Author “Significance” From Catalogue Data
November 5th, 2009
Continues the series of post related to analyzing catalogue data, here are some stats on author “significance” as measured by the number of book entries (’items’) for that author in the Cambridge University Library catalogue from 1400-1960 (there being 1m+ such entries).
I’ve termed this measure “significance” (with intentional quotes) as it co-mingles a variety of factors:
- Prolificness — how many distinct works an author produced (since usually each work will get an item)
- Popularity — this influences how many times the same work gets reissued as a new ‘item’ and the library decision to keep the item
- Merit — as for popularity
The following table shows the top 50 authors by “significance”. Some of the authors aren’t real people but entities such as “Great Britain. Parliament” and for our purposes can be ignored. What’s most striking to me is how closely the listing correlates with the standard literary canon. Other features of note:
- Shakespeare is number 1 (2)
- Classics (latin/greek) authors are well-represented with Cicero at number 2 (4), Horace at 5 (9) followed Homer, Euripides, Ovid, Plato, Aeschylus, Xenophon, Sophocles, Aristophanes and Euclid.

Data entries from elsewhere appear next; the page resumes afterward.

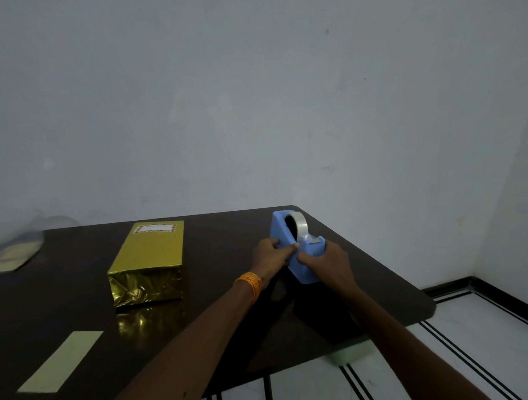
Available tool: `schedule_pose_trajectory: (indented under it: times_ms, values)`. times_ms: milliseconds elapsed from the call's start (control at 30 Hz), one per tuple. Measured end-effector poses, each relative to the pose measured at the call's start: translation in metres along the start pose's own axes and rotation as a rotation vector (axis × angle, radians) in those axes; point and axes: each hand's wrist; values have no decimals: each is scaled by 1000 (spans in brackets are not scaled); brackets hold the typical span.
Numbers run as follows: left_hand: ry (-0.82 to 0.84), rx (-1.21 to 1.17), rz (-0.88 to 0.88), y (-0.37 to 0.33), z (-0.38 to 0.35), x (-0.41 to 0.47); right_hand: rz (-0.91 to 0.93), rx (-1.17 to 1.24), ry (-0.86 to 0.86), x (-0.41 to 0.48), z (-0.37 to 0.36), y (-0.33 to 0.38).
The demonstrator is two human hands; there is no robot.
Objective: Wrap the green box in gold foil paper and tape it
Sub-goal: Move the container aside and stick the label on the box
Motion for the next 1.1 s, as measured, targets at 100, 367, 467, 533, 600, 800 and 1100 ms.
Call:
schedule_pose_trajectory:
  times_ms: [100,367,467,533,600,800,1100]
  values:
    - [3,12,-8,-5,-18,17,1,9,-20,9,15,-15]
    - [15,42,-28,-11,-53,52,-44,26,-13,21,46,-34]
    - [31,50,-34,-12,-58,58,-64,11,-35,24,48,-40]
    - [54,38,-30,-13,-58,57,-74,15,-39,25,48,-41]
    - [87,42,-13,-11,-56,52,-91,23,-28,25,47,-41]
    - [62,199,-75,-10,-37,26,-113,-112,-251,9,30,-39]
    - [-141,277,-202,-49,75,-60,199,-142,-259,-6,-34,58]
Point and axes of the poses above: each hand's wrist, its own x-axis towards the middle knuckle, its own z-axis out of the back of the hand, y = z × x, and after that the axes turned 15 degrees about y, right-handed
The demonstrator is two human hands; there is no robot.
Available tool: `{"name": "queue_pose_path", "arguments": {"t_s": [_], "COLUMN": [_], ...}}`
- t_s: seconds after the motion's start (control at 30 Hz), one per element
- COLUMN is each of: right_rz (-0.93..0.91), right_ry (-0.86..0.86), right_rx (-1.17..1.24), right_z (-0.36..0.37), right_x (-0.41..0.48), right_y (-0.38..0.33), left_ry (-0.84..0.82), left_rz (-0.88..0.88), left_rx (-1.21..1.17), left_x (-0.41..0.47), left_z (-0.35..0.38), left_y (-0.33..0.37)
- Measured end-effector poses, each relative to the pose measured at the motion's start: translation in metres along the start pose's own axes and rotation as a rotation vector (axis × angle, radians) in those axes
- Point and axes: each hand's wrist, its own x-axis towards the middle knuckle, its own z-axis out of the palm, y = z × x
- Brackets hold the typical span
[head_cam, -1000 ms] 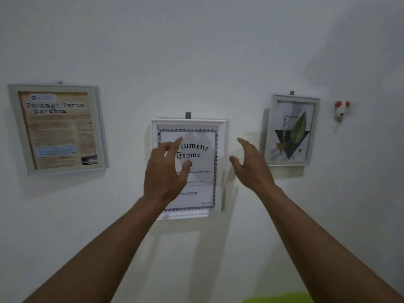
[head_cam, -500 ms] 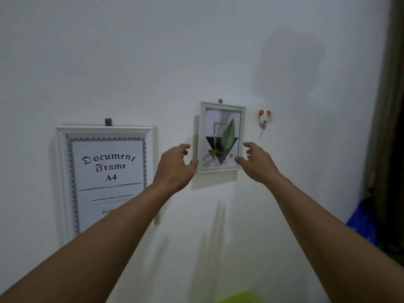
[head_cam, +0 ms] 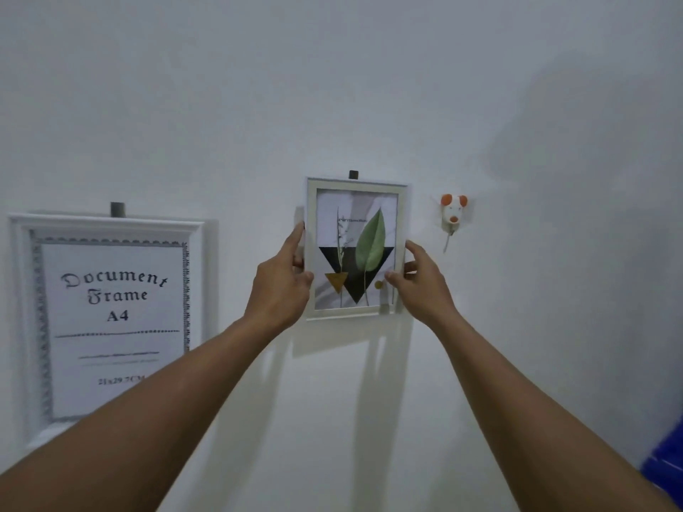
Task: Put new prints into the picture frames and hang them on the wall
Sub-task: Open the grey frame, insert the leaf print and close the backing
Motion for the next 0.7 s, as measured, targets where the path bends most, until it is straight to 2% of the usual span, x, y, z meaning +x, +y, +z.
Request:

- Surprise entries (from a contemporary perspective): Hannah More, Oliver Goldsmith, Gilbert Burnet (perhaps accounted by his prolificity).
- Also surprising is limited entries from 19th century UK with only Scott (26), Dickens (28) and Byron (41)
| Rank | No. of Items | Name |
|---|---|---|
| 1 | 3112 | Great Britain. Parliament. |
| 2 | 1154 | Shakespeare, William |
| 3 | 1076 | Church of England. |
| 4 | 973 | Cicero, Marcus Tullius |
| 5 | 825 | Great Britain. |
| 6 | 766 | Catholic Church. |
| 7 | 721 | Erasmus, Desiderius |
| 8 | 654 | Defoe, Daniel |
| 9 | 620 | Horace |
| 10 | 599 | Aristotle |
| 11 | 547 | Voltaire |
| 12 | 539 | Virgil |
| 13 | 527 | Swift, Jonathan |
| 14 | 520 | Goethe, Johann Wolfgang Von |
| 15 | 486 | Rousseau, Jean-Jacques |
| 16 | 479 | Homer |
| 17 | 444 | Milton, John |
| 18 | 388 | Sterne, Laurence |
| 19 | 387 | England and Wales. Sovereign (1660-1685 : Charles II) |
| 20 | 386 | Euripides |
| 21 | 372 | Ovid |
| 22 | 358 | Goldsmith, Oliver |
| 23 | 358 | Plato |
| 24 | 351 | Wang |
| 25 | 349 | Alighieri, Dante |
| 26 | 338 | Scott, Walter (Sir) |
| 27 | 326 | More, Hannah |
| 28 | 322 | Dickens, Charles |
| 29 | 315 | Aeschylus |
| 30 | 304 | Burnet, Gilbert |
| 31 | 302 | Luther, Martin |
| 32 | 295 | Dryden, John |
| 33 | 290 | Xenophon |
| 34 | 280 | Sophocles |
| 35 | 262 | Pope, Alexander |
| 36 | 259 | Fielding, Henry |
| 37 | 258 | Li |
| 38 | 250 | Calvin, Jean |
| 39 | 248 | Zhang |
| 40 | 247 | Aristophanes |
| 41 | 247 | Byron, George Gordon Byron (Baron) |
| 42 | 247 | Bacon, Francis |
| 43 | 24have 7 | Chen |
| 44 | 245 | Terence |
| 45 | 241 | Euclid |
| 46 | 235 | Augustine (Saint, Bishop of Hippo.) |
| 47 | 232 | Burke, Edmund |
| 48 | 223 | Johnson, Samuel |
| 49 | 222 | Bunyan, John |
| 50 | 222 | De la Mare, Walter |
Top 50 authors based on CUL Catalogue 1400-1960
The other thing we could look at is the overall distribution of titles per author (and how it varies with rank — a classic “is it a power law” question). Below are the histogram (NB log scale for counts) together with a plot of rank against count (which equates, v. crudely, to a transposed plot of the tail of the histogram …). In both cases it looks (!) like a power-law is a reasonable fit given the (approximate) linearity but this should be backed up with a proper K-S test.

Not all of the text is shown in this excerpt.